■ Problem description ■
Search the listing below for the line containing "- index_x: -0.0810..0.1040". From there through the line containing "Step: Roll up", transcribe every line exactly, both ends included.

┄┄┄┄┄┄┄┄┄┄┄┄┄┄┄┄┄┄┄┄

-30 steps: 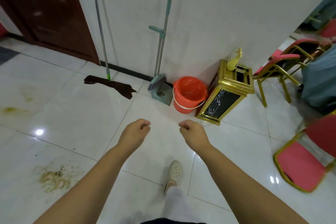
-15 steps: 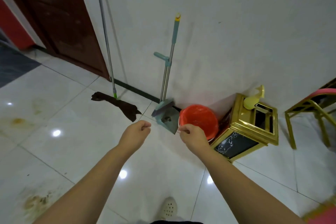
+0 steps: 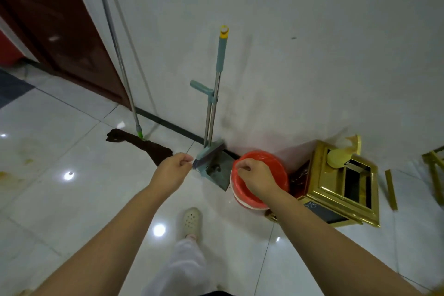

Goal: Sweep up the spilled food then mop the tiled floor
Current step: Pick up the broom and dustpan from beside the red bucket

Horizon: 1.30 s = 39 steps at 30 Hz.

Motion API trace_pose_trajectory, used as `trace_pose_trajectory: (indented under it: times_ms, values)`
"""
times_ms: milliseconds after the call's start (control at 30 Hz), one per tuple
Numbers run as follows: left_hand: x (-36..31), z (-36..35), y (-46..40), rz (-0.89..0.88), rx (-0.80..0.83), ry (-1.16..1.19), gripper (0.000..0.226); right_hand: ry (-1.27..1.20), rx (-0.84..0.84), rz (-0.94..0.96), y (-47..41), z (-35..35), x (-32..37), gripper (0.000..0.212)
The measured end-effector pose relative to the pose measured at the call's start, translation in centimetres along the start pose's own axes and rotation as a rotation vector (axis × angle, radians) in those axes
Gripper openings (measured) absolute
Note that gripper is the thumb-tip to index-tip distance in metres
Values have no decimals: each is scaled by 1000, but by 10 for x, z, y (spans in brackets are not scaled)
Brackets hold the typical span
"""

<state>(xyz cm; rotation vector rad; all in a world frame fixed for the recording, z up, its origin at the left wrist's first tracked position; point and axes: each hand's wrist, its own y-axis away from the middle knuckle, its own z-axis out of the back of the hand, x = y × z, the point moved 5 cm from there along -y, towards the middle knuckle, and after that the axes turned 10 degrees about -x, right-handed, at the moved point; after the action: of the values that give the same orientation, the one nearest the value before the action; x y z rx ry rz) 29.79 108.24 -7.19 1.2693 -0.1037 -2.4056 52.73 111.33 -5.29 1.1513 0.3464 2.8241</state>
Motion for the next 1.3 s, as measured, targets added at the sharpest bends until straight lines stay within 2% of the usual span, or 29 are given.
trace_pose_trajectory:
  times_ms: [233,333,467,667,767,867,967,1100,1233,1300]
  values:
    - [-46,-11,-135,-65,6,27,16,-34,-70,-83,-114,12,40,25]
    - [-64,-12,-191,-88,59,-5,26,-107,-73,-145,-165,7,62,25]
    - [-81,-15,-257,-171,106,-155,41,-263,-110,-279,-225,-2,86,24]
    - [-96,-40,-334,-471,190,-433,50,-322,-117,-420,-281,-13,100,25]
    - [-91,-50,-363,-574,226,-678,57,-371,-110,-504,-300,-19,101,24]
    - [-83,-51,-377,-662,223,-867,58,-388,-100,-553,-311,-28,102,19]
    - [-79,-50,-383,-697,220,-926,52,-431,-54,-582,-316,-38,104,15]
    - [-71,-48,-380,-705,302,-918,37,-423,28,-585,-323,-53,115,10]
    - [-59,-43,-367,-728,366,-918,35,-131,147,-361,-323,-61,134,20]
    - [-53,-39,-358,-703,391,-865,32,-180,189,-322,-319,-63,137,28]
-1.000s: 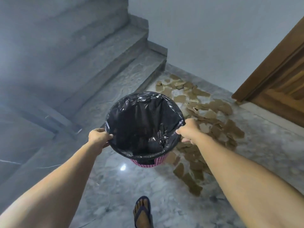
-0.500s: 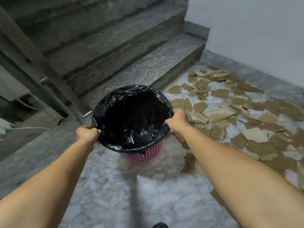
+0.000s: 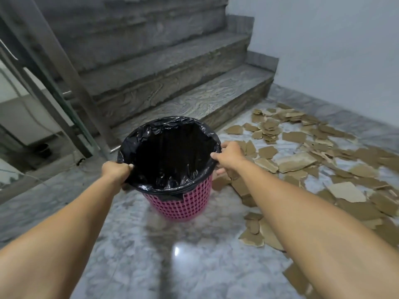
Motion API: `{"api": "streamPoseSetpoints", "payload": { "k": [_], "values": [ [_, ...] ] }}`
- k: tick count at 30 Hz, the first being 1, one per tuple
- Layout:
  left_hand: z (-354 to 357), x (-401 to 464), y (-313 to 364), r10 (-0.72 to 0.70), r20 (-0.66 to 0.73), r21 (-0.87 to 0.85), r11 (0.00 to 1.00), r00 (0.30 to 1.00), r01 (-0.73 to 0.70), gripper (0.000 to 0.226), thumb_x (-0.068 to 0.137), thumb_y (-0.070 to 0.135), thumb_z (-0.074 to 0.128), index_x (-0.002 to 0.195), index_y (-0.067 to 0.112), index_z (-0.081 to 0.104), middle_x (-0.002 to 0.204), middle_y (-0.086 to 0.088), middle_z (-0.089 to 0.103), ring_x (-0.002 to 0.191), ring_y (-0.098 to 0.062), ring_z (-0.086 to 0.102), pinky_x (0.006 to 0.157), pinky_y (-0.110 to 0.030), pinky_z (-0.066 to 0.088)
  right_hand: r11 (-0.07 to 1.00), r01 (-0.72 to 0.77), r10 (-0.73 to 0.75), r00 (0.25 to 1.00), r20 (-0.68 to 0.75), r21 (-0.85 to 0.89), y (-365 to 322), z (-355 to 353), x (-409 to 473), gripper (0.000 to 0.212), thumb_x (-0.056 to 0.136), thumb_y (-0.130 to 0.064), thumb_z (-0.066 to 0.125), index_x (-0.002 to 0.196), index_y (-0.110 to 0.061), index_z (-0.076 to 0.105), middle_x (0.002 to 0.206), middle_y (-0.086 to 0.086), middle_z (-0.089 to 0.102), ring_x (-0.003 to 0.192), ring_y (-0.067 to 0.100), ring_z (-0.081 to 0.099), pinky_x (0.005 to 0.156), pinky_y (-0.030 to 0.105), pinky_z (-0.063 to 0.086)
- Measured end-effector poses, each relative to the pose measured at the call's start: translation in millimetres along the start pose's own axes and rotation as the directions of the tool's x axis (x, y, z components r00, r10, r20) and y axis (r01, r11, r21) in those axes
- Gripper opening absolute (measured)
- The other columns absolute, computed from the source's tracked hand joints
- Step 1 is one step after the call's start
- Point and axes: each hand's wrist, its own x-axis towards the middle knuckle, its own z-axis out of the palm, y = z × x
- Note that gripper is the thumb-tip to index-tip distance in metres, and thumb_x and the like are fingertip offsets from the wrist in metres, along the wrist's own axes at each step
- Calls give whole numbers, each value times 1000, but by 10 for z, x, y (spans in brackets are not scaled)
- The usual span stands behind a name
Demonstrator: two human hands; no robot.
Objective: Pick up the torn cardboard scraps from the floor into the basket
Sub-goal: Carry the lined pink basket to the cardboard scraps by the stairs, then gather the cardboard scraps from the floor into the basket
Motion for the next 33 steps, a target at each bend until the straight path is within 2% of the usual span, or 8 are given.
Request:
{"api": "streamPoseSetpoints", "payload": {
  "k": [4,6,11,15,20,26,30,33],
  "values": [
    [24,-415,147,107,-73,463,884,992,-61,74,72,49,76,123,1,53,131,-20,53,123,-38,47,104,-45,41,1000,19,-19,998,52,-10,-21,-219,-235,37,88,-15,70,121,-4,55,104,10,61,91,29,69,68,43,62],
    [89,-729,261,239,-79,592,793,968,-147,74,74,54,71,129,8,49,139,-19,45,131,-39,35,108,-51,33,997,27,-23,998,66,-69,40,-386,-406,34,87,-15,71,116,-3,57,105,15,63,87,31,69,71,44,61],
    [503,-1457,513,557,112,520,673,823,-527,49,83,40,67,123,14,61,125,-10,60,122,-30,49,103,-43,40,989,0,16,994,111,-145,442,-941,-768,31,88,-21,72,112,-4,61,98,12,66,86,28,70,76,44,61],
    [961,-1997,501,663,322,368,570,676,-735,28,83,23,66,109,12,68,105,-3,66,99,-22,61,87,-34,50,967,-99,124,988,95,-235,966,-1375,-919,29,84,-16,75,106,-4,61,100,14,66,78,22,69,70,43,61],
    [1689,-2349,288,425,678,415,452,600,-790,19,80,20,72,97,16,67,91,-3,65,77,-15,57,66,-28,45,921,-237,261,965,38,-308,1801,-1790,-1108,29,86,-16,74,107,-1,62,107,18,66,98,29,69,81,49,59],
    [2621,-2485,-292,171,861,443,207,478,-872,57,80,29,76,130,12,54,120,-7,60,107,-24,58,87,-29,47,858,-382,400,916,-22,-343,2981,-2017,-1336,26,82,-7,75,82,-19,52,97,14,64,85,24,66,71,40,58],
    [3104,-2592,-624,111,915,391,-19,387,-920,66,78,33,76,136,15,49,128,-8,58,115,-27,56,94,-32,47,752,-491,521,851,-59,-439,3577,-1968,-1461,28,77,-18,80,87,-9,56,80,10,59,70,24,60,62,34,52],
    [3421,-2588,-846,90,933,355,-96,347,-930,73,74,34,77,138,17,46,129,-10,55,113,-27,56,90,-32,48,689,-536,548,826,-134,-487,3961,-1860,-1463,50,68,-36,85,103,-8,63,97,9,67,85,27,63,67,30,48]
  ]
}}
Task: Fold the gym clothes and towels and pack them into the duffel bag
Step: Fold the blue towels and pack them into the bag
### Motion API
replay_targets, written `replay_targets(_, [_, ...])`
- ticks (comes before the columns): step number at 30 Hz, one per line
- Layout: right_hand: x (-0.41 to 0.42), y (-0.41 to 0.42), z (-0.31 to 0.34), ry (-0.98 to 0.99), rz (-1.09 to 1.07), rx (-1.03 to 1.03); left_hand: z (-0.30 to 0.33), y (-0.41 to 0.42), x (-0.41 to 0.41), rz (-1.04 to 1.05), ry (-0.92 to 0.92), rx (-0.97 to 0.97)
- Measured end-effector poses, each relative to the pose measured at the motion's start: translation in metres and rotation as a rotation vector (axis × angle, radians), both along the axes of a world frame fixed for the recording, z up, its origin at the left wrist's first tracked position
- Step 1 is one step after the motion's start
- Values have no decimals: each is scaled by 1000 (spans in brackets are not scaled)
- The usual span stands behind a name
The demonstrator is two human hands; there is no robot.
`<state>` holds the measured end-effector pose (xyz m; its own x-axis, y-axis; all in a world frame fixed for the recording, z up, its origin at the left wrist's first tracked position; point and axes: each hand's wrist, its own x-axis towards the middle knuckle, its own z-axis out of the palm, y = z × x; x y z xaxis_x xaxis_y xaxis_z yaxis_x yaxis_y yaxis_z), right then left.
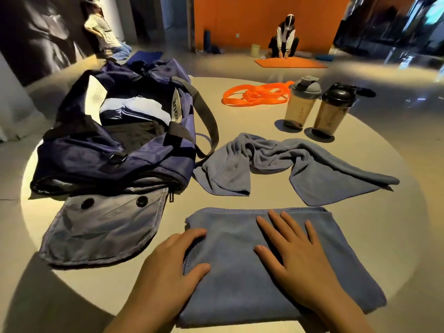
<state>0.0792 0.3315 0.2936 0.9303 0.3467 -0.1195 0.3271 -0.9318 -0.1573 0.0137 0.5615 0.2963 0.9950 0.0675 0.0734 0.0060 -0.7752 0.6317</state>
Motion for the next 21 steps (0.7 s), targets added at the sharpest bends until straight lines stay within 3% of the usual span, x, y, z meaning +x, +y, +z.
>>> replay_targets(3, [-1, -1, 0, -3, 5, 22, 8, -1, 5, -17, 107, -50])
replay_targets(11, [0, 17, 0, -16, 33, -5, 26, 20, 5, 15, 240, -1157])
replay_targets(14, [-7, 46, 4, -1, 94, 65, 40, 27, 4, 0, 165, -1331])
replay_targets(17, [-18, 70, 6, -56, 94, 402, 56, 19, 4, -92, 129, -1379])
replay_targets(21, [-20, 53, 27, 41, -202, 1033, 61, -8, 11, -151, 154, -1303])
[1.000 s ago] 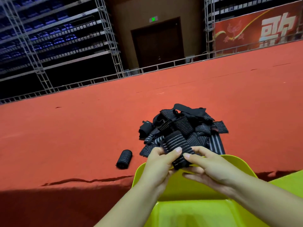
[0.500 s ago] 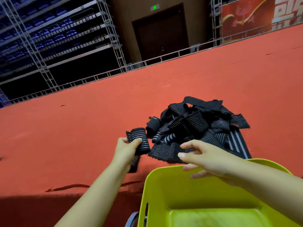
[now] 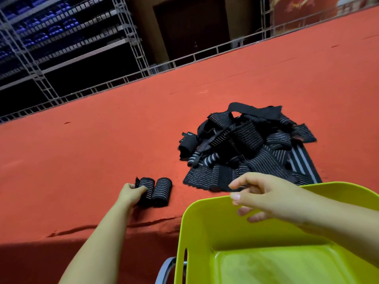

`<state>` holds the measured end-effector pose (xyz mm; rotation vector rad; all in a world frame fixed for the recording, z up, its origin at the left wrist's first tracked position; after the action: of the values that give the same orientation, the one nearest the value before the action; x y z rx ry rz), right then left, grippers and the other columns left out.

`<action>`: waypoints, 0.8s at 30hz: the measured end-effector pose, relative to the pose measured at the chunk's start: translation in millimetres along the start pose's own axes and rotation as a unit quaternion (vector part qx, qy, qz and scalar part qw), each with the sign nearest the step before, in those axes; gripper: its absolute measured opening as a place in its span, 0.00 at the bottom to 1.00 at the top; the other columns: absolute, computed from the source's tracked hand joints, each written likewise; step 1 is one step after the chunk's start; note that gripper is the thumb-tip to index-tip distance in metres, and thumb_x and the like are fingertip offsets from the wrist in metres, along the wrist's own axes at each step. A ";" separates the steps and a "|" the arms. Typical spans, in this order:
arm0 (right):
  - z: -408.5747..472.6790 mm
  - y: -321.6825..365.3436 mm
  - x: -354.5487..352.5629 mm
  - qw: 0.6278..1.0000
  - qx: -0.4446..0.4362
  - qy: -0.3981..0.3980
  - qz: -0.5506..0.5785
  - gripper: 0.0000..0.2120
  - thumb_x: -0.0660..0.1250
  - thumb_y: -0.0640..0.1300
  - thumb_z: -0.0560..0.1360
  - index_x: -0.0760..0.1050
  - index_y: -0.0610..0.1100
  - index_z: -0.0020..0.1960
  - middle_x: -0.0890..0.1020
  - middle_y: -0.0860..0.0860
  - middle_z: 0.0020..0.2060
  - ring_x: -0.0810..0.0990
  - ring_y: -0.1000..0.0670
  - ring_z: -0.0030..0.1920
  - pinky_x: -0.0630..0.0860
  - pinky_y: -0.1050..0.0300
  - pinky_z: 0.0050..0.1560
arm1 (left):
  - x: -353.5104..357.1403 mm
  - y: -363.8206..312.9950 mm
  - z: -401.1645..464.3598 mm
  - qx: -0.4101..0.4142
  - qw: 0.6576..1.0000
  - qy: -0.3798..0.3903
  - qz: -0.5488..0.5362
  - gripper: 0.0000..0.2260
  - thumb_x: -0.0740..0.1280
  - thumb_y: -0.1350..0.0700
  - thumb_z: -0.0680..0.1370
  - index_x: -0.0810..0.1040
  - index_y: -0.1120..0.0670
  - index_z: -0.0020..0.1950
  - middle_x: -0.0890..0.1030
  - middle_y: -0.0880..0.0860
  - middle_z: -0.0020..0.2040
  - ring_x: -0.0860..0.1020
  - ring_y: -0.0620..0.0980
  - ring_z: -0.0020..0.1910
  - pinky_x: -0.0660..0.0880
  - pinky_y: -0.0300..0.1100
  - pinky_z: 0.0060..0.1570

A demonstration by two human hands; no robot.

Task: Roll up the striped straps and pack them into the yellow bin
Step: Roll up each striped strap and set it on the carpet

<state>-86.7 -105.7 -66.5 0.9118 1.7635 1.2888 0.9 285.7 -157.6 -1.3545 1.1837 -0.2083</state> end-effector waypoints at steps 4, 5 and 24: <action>0.5 0.4 2.5 1.000 0.002 0.000 0.000 0.07 0.68 0.43 0.75 0.76 0.47 0.53 0.84 0.47 0.43 0.84 0.53 0.41 0.81 0.51 0.48 | 4.3 4.0 -3.9 -0.030 0.997 0.064 -0.035 0.07 0.68 0.59 0.78 0.72 0.58 0.53 0.77 0.57 0.41 0.76 0.53 0.37 0.74 0.42 0.35; 0.3 0.5 3.5 1.000 0.002 0.003 -0.001 0.07 0.68 0.43 0.75 0.76 0.47 0.53 0.83 0.48 0.42 0.84 0.53 0.41 0.81 0.51 0.48 | 3.7 5.0 -2.9 -0.033 0.996 0.073 -0.045 0.07 0.68 0.59 0.78 0.73 0.58 0.54 0.77 0.57 0.41 0.76 0.53 0.37 0.74 0.42 0.35; -28.7 3.8 -79.8 0.995 -0.011 -0.099 0.019 0.03 0.65 0.40 0.77 0.78 0.43 0.49 0.84 0.47 0.42 0.83 0.54 0.38 0.79 0.57 0.45 | 80.9 -192.9 -163.5 0.425 0.892 0.024 0.154 0.12 0.71 0.52 0.76 0.79 0.56 0.56 0.81 0.52 0.53 0.78 0.51 0.53 0.73 0.45 0.55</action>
<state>-74.8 -186.7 -44.1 1.0289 1.5821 1.1948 11.6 68.0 -6.1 -0.3894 1.1256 -0.4674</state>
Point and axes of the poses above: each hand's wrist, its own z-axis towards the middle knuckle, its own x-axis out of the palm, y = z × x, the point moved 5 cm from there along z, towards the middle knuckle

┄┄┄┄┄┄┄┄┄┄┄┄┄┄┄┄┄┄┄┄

■ Answer to this task ■
  - index_x: -0.0810..0.1040
  - index_y: -0.1120..0.0670
  - index_z: -0.0020..0.1950
  - middle_x: -0.0890..0.1030
  - middle_y: -0.0880..0.0860
  - middle_z: -0.0020..0.2040
  - ring_x: -0.0860..0.1020
  - ring_y: -0.0620..0.0980
  - ring_z: -0.0020..0.1910
  - pinky_x: -0.0660..0.0880
  - pinky_y: -0.0300..0.1100
  - pinky_z: 0.0060..0.1570

A demonstration by two human hands; no robot.

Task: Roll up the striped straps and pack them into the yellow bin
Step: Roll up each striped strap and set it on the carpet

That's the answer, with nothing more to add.